Di Yogyakarta, Tutuge cuma tayang di Empire XXI. Saya menonton di jam terakhir (selesai pukul 21:00), dan kebetulan jalan pulang dari bioskop mesti melewati beberapa area rawan klitih yang belakangan makin marak. Tapi otak saya terlalu penuh oleh pertanyaan sampai tidak sempat merasa khawatir. Pertanyaan berupa, "Bagaimana bisa naskah sementah ini jadi produk final?".

Tentu banyak naskah horor yang jauh lebih buruk ketimbang buatan Virlan W. Langgong (juga bertindak selaku sutradara) ini. Tapi apa yang terlihat di layar lebih seperti draft awal yang dipenuhi hal-hal tak perlu. Obrolan, selipan humor, hingga aktivitas sepele yang semestinya dihapus demi memadatkan penceritaan, masih bertebaran di sana-sini. 

Sejatinya kisah Tutuge amat sederhana. Ameera (Rania Putrisari), seorang penulis novel misteri ternama, berada di Bali guna mencari inspirasi untuk karya terbarunya. Tapi risetnya gagal menemui hasil. Sampai ia bertemu Ketut (Langlang Buana), putera pemilik villa tempatnya menetap, yang mulai membagi beberapa kepercayaan mistis setempat. 

Pertama kali bertemu Ameera, ia sedang berselancar di pantai, dan ada dua informasi yang kita dapat. Pertama pewarnaan gambarnya sungguh menyakiti mata. Virlan yang juga menduduki posisi sinematografer, ingin filmnya tampak artistik. Tapi alih-alih mengkombinasikan penataan cahaya dengan coloring cermat, dia bak asal memasang filter Instagram, tanpa memperhatikan kondisi lokasi dan raw footage. Jauh dari natural. Apalagi ketika matahari bersinar terik di latar outdoor. Rasanya seperti memelototi bohlam dari jarak 10 cm.

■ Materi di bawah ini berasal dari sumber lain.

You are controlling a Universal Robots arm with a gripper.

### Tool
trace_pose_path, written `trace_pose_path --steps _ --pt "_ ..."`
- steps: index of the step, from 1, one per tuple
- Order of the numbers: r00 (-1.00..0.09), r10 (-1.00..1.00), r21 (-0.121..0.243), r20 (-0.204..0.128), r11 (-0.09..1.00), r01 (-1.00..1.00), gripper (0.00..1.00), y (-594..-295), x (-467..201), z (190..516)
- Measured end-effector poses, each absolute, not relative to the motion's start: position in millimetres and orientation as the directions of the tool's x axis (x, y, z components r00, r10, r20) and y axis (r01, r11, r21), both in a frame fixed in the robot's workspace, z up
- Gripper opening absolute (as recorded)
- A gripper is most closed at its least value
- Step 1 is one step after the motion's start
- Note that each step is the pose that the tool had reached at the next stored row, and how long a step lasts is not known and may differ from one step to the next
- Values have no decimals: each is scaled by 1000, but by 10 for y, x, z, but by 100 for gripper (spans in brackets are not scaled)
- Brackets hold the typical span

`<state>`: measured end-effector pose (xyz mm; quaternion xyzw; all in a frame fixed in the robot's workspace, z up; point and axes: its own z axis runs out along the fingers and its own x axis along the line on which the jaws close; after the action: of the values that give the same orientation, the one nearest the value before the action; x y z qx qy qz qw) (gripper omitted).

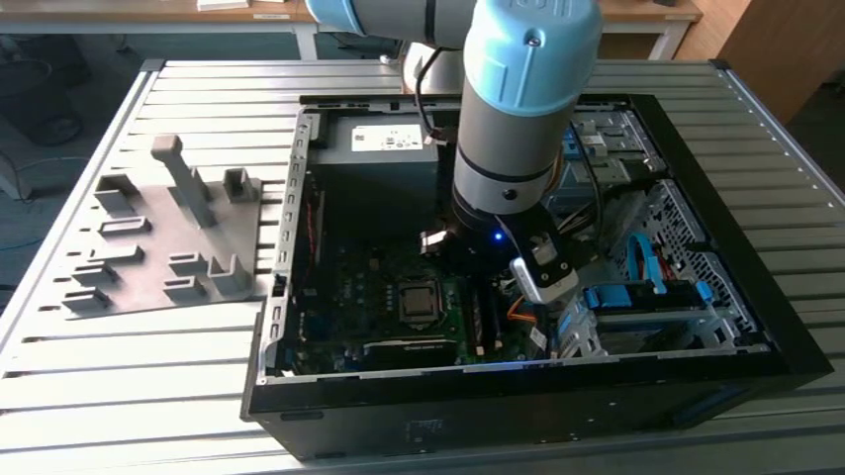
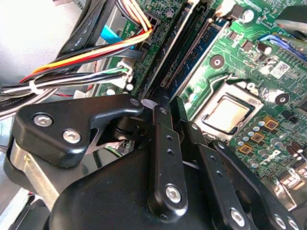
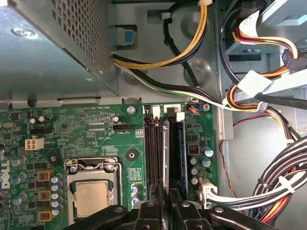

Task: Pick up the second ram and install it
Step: 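Insert the second ram into the second slot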

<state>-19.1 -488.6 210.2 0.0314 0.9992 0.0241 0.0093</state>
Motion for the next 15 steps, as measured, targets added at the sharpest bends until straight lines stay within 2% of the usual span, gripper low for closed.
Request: trace_pose_path --steps 15 --pt "-998 63 48 -17 997 62 21 -4885 -191 2334"
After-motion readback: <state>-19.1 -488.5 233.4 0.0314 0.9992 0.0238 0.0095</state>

Informasi kedua adalah bahwa Ameera seorang indigo. Itu sebabnya saat melihat perangai aneh dari Laras (Imelda Therinne), Ameera langsung sadar wanita itu sedang kesurupan. Sayangnya, Cokro (Rizky Hanggono), suami Laras yang skeptis terhadap hal mistis, tak mengindahkan ucapan Ameera. Cokro percaya, Laras yang sering linglung bahkan lupa jalan pulang, mengidap alzheimer alih-alih kesurupan. 

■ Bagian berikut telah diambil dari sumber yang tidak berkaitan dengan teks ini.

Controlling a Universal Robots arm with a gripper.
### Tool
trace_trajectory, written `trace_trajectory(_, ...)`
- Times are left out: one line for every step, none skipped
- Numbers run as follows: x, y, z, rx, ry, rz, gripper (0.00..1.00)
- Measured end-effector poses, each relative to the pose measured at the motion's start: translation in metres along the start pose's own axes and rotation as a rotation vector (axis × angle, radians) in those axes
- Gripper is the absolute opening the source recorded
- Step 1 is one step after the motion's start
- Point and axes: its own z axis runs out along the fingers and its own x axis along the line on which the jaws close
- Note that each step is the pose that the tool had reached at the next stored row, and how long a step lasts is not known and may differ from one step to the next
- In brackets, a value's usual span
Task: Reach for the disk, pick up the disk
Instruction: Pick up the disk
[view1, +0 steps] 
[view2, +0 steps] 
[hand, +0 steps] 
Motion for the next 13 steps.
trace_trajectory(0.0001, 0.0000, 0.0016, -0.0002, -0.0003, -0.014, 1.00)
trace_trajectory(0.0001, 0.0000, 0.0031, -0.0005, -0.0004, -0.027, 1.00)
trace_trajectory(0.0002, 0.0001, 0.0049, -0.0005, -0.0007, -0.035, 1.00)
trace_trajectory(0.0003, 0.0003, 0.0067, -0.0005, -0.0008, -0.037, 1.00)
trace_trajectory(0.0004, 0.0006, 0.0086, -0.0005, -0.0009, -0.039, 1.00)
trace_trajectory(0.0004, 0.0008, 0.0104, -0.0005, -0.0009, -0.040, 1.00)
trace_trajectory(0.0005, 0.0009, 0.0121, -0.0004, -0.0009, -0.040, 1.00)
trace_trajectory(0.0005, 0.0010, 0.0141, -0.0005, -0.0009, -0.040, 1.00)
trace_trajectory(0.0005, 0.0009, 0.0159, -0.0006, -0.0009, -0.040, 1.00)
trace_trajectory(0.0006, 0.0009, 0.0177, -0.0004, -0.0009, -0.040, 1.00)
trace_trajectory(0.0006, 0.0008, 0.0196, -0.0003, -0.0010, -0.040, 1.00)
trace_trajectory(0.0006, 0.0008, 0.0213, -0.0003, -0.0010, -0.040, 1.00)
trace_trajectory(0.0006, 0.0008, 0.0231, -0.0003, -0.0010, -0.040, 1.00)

Ameera menolak tinggal diam. Dia kukuh berusaha menolong Laras. Apa cara yang ditempuh? Mencari "ciri-ciri orang kesurupan" di Google. Ya, seorang indigo melakukan itu. Ibarat ada dokter mencari "apa saja gejala flu", atau seorang ustaz googling soal "bacaan salat lima waktu". Itu merupakan pemahaman dasar, dan kalau pun muncul kebingungan, tentu Google bukan sumber jawaban yang bakal dipilih. 

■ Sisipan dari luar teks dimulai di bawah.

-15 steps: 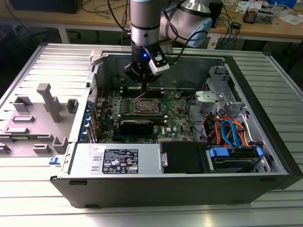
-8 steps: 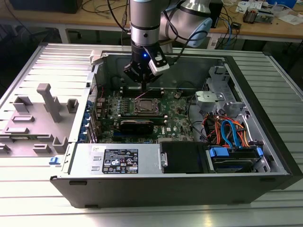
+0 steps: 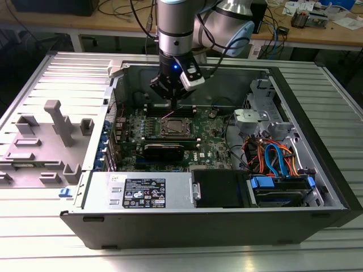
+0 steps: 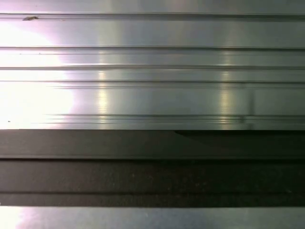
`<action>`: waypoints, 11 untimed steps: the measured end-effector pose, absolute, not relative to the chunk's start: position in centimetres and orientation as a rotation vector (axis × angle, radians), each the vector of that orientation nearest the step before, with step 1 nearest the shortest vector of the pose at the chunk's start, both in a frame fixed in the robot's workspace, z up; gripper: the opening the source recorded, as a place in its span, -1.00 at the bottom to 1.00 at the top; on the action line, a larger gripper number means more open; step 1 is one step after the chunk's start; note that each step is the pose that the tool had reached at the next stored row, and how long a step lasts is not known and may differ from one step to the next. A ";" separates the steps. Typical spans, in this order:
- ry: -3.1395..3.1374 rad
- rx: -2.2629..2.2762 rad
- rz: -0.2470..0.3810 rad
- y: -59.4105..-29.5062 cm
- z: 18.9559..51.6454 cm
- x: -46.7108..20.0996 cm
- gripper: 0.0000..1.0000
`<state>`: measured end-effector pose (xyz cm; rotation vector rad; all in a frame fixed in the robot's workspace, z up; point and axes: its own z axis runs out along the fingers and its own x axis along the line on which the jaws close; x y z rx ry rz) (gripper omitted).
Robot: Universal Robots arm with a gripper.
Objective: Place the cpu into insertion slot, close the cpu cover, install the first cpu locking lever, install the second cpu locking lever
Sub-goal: 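Install the first cpu locking lever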
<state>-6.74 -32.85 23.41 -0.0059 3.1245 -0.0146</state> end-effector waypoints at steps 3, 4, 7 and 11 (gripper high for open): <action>3.125 -0.006 -0.015 -32.8 23.4 -6.6 -0.79; 3.125 -0.006 -0.015 -32.8 23.3 -6.5 -0.79; 3.124 -0.006 -0.016 -32.8 23.2 -6.4 -0.79; 3.124 -0.006 -0.016 -32.8 23.1 -6.2 -0.79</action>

Pemandangan seperti itu yang mendominasi 141 menit durasinya. Laras kesurupan, Ameera khawatir, Cokro skeptis, Ketut melempar lawakan. Ketika adik Cokro, Inggit (Givina), datang berkunjung, sumber lawakan bertambah jadi dua orang. Setidaknya Givina (yang juga adik Uus) cukup berbakat menangani komedi. Dialah penampil paling menghibur di sini, meski mendapat materi yang tidak spesial.

Selain repetisi ditambah momen-momen tidak perlu (memakan waktu kalau disebutkan satu per satu), membengkaknya durasi Tutuge turut diakibatkan adegan yang kerap bergulir terlalu lama tanpa ada substansi, misalnya membangun atmosfer atau mengajak penonton mengobservasi detail. Tidak ada. Seolah penyuntingan yang ditangani Ilan Hype cuma "menggabungkan" ketimbang "mengedit".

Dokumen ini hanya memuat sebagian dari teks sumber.